Exercise aim:
Every line below that holds the string "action" should be copied.

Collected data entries
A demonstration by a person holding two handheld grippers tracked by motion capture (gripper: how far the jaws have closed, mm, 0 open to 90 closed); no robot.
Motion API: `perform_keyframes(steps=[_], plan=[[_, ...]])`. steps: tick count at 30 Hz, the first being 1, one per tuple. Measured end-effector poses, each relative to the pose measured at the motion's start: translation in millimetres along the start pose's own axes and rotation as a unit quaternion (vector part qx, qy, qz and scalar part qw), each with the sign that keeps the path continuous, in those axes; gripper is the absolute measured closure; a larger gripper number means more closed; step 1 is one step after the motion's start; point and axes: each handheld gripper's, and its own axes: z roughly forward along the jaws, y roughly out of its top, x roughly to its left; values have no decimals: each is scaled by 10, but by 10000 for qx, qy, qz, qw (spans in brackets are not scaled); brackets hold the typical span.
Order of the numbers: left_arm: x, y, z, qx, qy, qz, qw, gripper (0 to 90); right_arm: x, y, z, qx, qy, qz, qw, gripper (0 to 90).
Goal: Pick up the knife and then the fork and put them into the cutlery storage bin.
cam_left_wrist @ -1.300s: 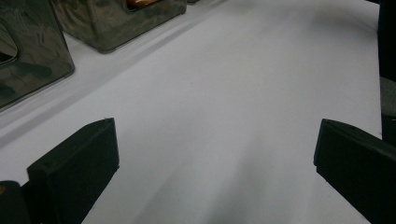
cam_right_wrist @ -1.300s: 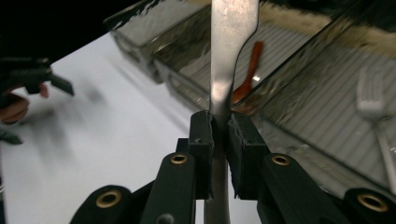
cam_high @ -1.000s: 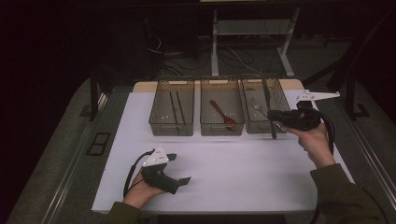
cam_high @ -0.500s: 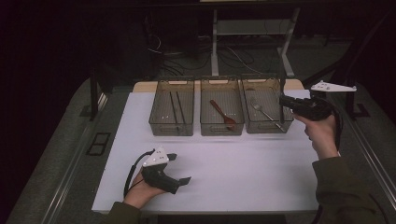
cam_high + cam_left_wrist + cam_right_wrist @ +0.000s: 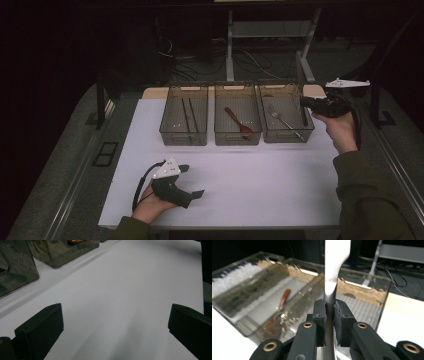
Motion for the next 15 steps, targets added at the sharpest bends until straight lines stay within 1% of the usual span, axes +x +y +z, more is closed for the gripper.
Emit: perform_keyframes(steps=[5,8,9,11,15], plan=[[-5,-2,1,-5,-5,0,10000,0,-80,-67,118,341,-13,0,9994,791],[-8,0,-1,7,-7,6,10000,0,-97,-95,186,585,-1,-9,9983,791],[-9,0,1,4,-9,5,10000,0,-96,-101,213,702,0,6,9975,791],[-9,-1,2,3,-15,6,10000,0,-89,-114,265,908,-63,-57,9958,791],[-6,-2,4,-3,-17,2,10000,0,-99,-132,363,1352,-29,-14,9908,791]])
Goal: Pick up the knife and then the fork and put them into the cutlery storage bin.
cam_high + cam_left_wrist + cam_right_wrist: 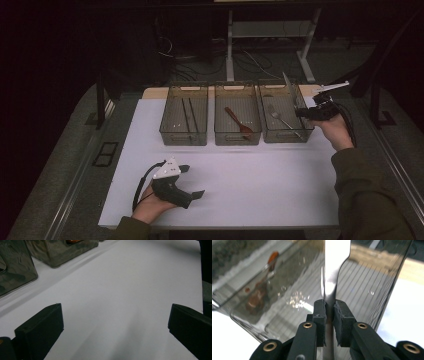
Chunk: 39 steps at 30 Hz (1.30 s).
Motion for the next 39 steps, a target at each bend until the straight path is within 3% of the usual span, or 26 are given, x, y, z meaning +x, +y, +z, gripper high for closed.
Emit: perform_keyframes(steps=[4,11,14,22,27,31,37,39], plan=[[-2,1,-3,14,0,7,10000,0,4,15,89,370,-86,13,9993,790],[-1,-1,-4,33,-7,14,10000,0,39,54,196,696,-228,-128,9972,783],[-2,-6,-17,17,8,28,10000,0,35,75,162,528,-97,17,9986,719],[34,9,-27,34,87,75,9999,0,96,76,-18,268,-18,149,9995,505],[17,47,19,22,51,86,9999,0,131,42,-181,-127,17,179,9998,418],[14,52,59,64,-12,109,9999,0,125,1,-260,-513,119,241,9983,341],[38,57,43,-19,-14,23,10000,0,194,-99,-294,-1094,19,165,9939,232],[47,62,34,-23,-4,5,10000,0,214,-111,-299,-1158,39,161,9931,192]])
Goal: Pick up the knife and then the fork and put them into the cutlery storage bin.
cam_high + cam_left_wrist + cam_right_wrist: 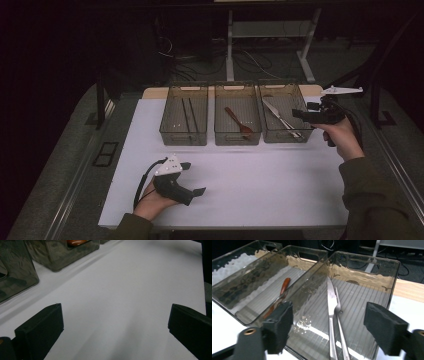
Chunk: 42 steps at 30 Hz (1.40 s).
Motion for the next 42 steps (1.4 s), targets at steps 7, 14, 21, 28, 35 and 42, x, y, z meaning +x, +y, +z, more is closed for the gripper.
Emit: perform_keyframes(steps=[7,14,21,28,35,42], plan=[[33,-3,-1,-33,39,-74,10000,0,109,-38,-51,-336,189,-37,9993,160],[58,-13,-37,-81,16,-145,9999,0,333,-146,-80,-486,328,-242,9980,134],[61,-14,-54,-90,37,-161,9998,0,542,-323,-111,-349,468,-461,9972,134],[59,-18,-68,-113,56,-159,9998,0,665,-519,-174,-306,603,-528,9963,134],[55,-26,-77,-103,69,-160,9998,0,788,-725,-228,-241,714,-624,9952,134],[56,-36,-88,-108,63,-148,9998,0,890,-866,-300,-221,812,-710,9939,134]])
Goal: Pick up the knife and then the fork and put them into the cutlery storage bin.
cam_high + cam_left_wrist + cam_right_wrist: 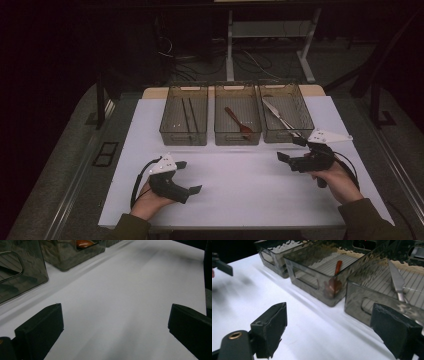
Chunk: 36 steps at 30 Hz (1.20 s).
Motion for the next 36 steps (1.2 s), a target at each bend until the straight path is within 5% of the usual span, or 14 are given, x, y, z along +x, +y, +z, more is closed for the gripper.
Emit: perform_keyframes(steps=[18,36], plan=[[-8,-7,-27,-29,2,0,10000,0,158,-373,-191,88,98,-55,9999,134],[-22,-18,5,208,15,-2,9998,0,125,-561,-265,169,222,-162,9995,134]])
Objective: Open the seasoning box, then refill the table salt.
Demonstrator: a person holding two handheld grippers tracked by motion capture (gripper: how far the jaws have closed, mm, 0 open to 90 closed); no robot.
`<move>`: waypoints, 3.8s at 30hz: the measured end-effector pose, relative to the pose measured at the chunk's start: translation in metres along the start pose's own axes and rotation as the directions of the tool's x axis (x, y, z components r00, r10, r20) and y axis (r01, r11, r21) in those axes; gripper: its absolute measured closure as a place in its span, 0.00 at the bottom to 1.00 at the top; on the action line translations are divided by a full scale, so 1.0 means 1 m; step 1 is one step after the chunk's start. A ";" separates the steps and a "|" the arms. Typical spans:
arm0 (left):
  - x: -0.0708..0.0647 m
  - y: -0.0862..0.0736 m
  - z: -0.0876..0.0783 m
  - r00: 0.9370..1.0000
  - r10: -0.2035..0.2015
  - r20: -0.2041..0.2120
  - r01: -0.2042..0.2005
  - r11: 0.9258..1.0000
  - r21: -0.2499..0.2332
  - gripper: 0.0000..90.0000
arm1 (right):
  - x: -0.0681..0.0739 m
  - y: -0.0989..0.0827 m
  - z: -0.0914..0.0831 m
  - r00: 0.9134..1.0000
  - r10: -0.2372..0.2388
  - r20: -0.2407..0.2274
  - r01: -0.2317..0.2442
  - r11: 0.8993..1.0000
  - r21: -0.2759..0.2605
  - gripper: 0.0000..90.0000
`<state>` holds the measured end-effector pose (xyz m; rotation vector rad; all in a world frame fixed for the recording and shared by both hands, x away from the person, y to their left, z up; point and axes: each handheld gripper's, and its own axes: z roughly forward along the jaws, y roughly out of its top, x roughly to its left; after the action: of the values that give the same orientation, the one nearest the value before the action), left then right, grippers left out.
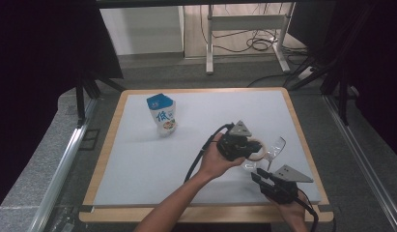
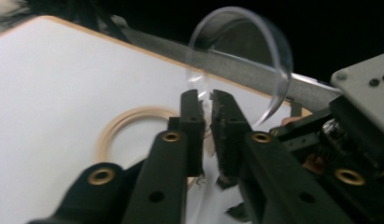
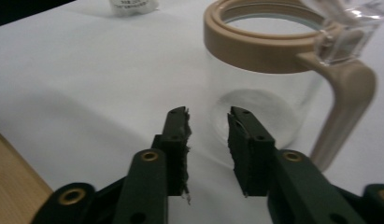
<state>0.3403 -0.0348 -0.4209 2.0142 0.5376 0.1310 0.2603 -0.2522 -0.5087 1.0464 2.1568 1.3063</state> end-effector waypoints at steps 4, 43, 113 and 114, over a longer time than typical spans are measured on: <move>0.010 -0.019 -0.025 0.999 -0.045 -0.026 0.044 0.999 -0.029 0.73 | 0.008 0.000 0.005 0.999 -0.022 -0.042 0.021 1.000 -0.007 0.61; 0.059 -0.179 -0.150 0.902 -0.279 -0.331 0.263 0.960 -0.093 0.36 | 0.073 0.031 0.086 0.992 -0.085 -0.096 0.086 0.996 0.007 0.42; 0.194 -0.097 -0.171 0.843 -0.344 -0.414 0.269 0.936 -0.228 0.46 | 0.085 0.025 0.096 0.986 -0.126 -0.111 0.131 0.991 0.039 0.42; 0.194 -0.096 -0.170 0.843 -0.347 -0.410 0.272 0.934 -0.231 0.47 | 0.085 0.025 0.096 0.986 -0.126 -0.110 0.131 0.991 0.038 0.42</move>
<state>0.4304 0.2246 -0.4464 1.7063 1.1039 0.4322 0.2802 -0.1247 -0.5292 0.8555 2.3018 1.2855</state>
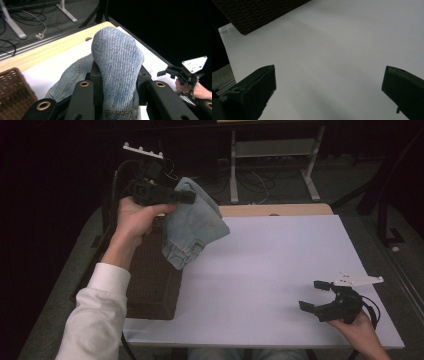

Completed exercise:
`<move>`: waypoints, 3.8s at 30hz: the measured end-effector pose, relative to the pose measured at the chunk's start: translation in metres along the start pose's own axes and rotation as the directions of the tool's x axis (x, y, z components r00, r10, r20) and y axis (r01, r11, r21) in those axes; gripper: its absolute measured closure as a place in its span, 0.00 at the bottom to 1.00 at the top; on the action line translations are divided by a full scale, so 1.0 means 1 m; step 1 is one step after the chunk's start. A ";" separates the steps and a "|" the arms. Typical spans:
`<state>` holds the measured end-effector pose (xyz m; rotation vector rad; all in a world frame fixed for the recording and shared by both hands, x away from the person, y to their left, z up; point and axes: each handheld gripper's, and its own axes: z roughly forward along the jaws, y roughly out of its top, x roughly to its left; after the action: of the values that give the same orientation, the one nearest the value before the action), left then right, grippers left out.

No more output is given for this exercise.